For me, the magic is the interactions between people, and the general appreciation and acceptance that people seem to have for each other. Right outside the door of my office is a network of galleries and other tourist shops with the widest variety of shopowners imaginable. Today, as I walked down the street, I saw one of the street vendors who usually looks like one of the gang members from West Side Story sitting quietly by his "basta" (stall) reading a book of Psalms.

The street is also a favorite spots for panhandlers, and they know that almost all the shop owners, no matter what business is like, will give them some coins. The two scruffy guys who own the shops at the beginning of the street and who are known as the ones to avoid because of their pushiness -- they actually growl at the people who don't buy from them -- they're the ones who can always be seen bringing bags of leftover fish and meat to the neighborhood stray cats, and watch over the cats while they eat as well.

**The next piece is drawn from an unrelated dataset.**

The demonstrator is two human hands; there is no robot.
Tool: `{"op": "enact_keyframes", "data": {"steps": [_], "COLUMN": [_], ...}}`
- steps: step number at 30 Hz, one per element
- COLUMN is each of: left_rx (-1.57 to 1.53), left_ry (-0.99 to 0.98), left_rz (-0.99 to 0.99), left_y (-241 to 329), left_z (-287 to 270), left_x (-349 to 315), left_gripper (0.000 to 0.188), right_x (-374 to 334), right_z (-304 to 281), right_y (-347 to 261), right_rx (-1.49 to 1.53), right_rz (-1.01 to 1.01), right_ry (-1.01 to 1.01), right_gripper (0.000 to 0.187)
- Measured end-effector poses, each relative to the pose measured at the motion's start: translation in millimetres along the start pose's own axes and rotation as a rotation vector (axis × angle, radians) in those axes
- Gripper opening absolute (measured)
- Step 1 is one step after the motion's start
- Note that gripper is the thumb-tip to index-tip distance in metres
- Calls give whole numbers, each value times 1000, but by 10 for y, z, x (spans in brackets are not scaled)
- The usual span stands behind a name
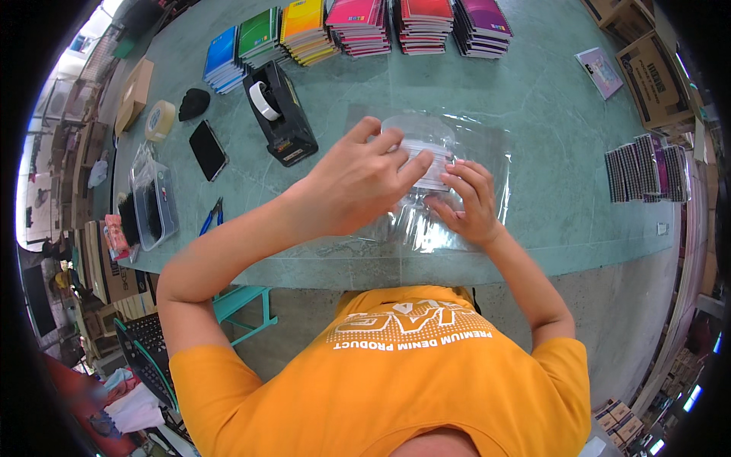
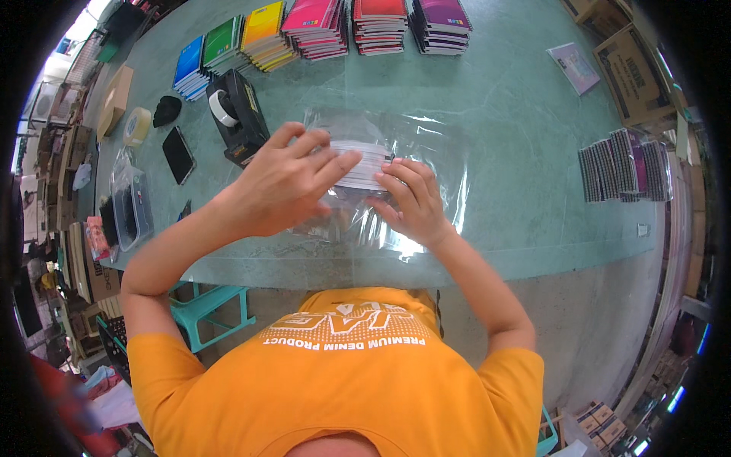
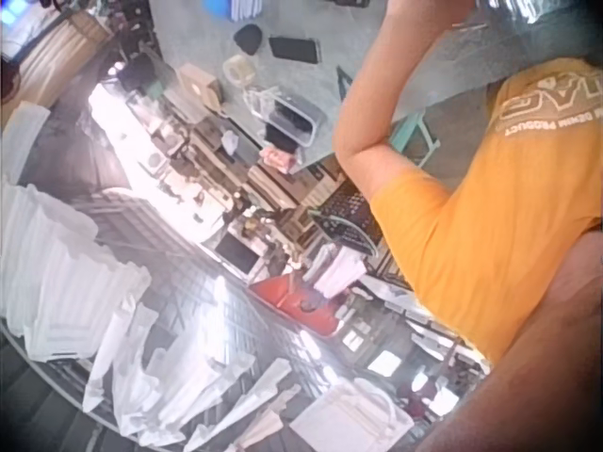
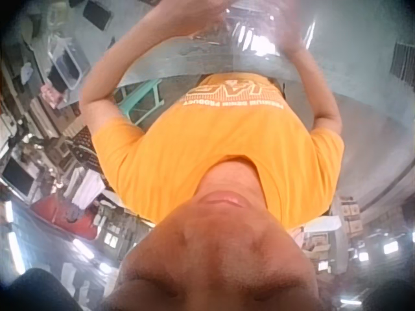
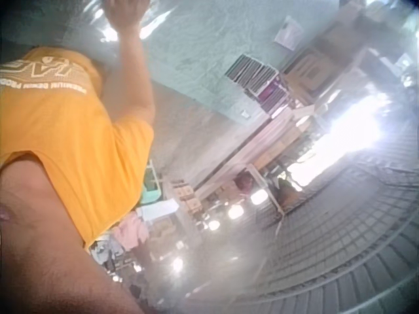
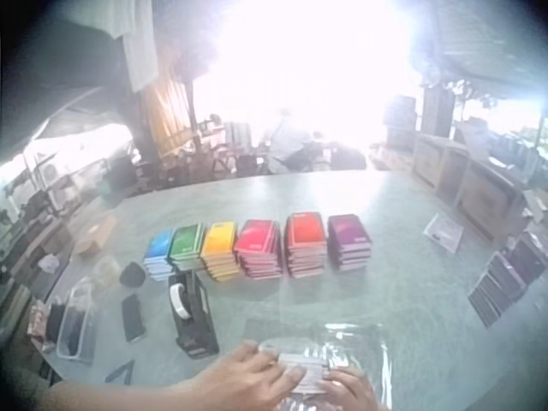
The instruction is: The person assembles a stack of colorful spiral notebooks, places them into a clear plastic bag, and seals the bag using adhesive tape from a dispenser.
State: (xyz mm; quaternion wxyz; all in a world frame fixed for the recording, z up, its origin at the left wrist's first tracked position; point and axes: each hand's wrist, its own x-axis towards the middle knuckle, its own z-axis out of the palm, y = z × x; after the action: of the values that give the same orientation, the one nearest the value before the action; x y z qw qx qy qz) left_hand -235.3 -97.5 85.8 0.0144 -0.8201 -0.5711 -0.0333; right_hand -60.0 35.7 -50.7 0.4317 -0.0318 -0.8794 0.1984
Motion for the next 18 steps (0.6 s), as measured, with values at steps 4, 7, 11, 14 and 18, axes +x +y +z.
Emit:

Tzfat is the place where the drug addicts who wander the streets say "thank God" when someone gives them some food, and even (sometimes) say the proper blessings over the food before they eat.

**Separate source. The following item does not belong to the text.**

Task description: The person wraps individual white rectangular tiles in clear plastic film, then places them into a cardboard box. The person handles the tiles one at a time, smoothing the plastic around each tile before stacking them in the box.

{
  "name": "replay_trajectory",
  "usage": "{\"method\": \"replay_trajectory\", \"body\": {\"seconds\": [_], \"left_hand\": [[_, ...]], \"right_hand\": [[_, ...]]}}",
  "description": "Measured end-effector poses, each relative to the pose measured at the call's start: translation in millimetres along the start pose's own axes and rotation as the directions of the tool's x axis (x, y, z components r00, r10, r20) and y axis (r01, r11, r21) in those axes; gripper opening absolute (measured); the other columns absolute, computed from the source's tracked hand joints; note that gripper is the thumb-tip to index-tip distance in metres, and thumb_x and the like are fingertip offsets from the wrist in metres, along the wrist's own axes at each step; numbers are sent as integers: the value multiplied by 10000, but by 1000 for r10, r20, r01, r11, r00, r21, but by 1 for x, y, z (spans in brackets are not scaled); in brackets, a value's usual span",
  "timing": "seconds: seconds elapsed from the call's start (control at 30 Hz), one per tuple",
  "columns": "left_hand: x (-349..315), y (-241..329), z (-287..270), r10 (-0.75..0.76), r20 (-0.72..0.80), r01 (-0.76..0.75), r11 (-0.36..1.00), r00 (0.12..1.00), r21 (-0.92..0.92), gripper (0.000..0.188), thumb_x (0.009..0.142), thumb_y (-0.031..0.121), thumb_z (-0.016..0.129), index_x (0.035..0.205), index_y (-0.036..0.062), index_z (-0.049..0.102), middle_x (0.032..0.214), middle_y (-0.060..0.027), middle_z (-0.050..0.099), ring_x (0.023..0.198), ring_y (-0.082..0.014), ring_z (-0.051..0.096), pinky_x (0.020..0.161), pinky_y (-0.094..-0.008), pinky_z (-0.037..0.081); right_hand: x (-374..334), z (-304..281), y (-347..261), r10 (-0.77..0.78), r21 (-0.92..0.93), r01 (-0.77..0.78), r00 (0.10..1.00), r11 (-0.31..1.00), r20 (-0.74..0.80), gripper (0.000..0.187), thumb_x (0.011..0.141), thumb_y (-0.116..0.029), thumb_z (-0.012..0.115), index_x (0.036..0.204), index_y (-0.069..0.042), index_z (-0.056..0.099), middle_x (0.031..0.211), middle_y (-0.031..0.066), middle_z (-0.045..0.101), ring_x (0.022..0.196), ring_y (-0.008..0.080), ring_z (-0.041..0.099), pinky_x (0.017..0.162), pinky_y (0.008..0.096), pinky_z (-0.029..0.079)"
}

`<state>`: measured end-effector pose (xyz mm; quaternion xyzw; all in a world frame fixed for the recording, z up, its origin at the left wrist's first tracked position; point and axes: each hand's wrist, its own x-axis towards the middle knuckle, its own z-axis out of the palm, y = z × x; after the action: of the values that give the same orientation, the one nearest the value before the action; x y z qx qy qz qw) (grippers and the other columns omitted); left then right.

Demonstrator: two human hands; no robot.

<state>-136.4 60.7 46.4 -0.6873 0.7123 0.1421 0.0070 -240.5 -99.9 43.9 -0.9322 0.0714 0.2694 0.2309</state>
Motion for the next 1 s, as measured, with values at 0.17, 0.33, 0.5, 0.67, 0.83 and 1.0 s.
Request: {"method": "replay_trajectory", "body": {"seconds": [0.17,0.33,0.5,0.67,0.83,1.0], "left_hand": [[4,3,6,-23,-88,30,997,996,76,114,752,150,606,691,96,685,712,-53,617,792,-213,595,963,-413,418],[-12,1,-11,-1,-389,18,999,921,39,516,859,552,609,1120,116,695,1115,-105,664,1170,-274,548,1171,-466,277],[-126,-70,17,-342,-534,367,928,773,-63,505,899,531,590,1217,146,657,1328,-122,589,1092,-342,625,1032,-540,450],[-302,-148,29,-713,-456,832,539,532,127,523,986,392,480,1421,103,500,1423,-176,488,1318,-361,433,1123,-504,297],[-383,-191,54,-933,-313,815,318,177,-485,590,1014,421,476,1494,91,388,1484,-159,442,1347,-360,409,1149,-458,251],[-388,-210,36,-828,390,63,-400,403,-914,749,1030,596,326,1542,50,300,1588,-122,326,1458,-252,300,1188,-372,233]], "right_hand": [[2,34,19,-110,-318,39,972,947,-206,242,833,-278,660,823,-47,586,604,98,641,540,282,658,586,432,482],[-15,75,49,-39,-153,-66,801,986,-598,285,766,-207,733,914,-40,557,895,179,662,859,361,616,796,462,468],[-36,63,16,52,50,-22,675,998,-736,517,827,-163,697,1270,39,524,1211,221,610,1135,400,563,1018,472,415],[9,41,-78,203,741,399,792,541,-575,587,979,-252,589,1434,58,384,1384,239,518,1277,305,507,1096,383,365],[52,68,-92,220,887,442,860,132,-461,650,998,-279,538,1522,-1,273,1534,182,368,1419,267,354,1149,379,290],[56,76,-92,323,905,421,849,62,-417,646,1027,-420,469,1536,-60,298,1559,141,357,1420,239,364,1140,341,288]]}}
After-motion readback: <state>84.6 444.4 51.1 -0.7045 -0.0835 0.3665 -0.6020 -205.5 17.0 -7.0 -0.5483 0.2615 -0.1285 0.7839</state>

Tzfat is the town which is often compared to the mythical town of Chelm in old Yiddish stories, where everything seems upside-down, but somehow comes out all right -- centuries of mountain air seem to have made people rather light-headed here, but in a good way.

It's not for everyone, I have said millions of times, but Kabbalah or not, there's something about Tzfat that draws people, and one doesn't have to have a degree in Kabbalah study to feel it.

Friday, June 05, 2009

Puppy Mill

Tzfat seems to have a different sort of puppy least in my neighborhood, where the proliferation of formerly-abandoned dogs who now have homes has skyrocketed over the past year.

At one time, we were the only family on the street with a dog, Sparky (z"l), who we found while driving out near the Ein Zeitim park one afternoon. Sparky was rather a curiosity, a lively terrier-type who followed me around endlessly and never seemed to want or need anything except a pat and some nourishment.

Next came Angora, who I found rumaging near a trash dumpster one day. A more-or-less daushaund puppy,I brought her home convinced that I'd have no trouble finding a home for her. She lived with us for about 10 years, by which time there were other pooches in the neighborhood.

These dogs were followed by Lena (we took her to a shelter near Tzfat which promises to find the animals homes), Lola (now "Nala", living in Modi'in), Lucy (my daughter's dog, a crazy German Shepard who certainly has several of a cat's 9 lives -- a lady near the police station asked for her), Joey (now happily settled in Shorshim) and a host of others who I can't even remember (even though I paid to have them spayed and one, Nachman, to have his tooth fixed)

I figure that if I kick off and there's a question about whether I get in Up Above, any acts of kindness towards the abandoned animals might help the pendulum swing in my direction.

Of course, the fact that I'm a total sucker might help explain it too.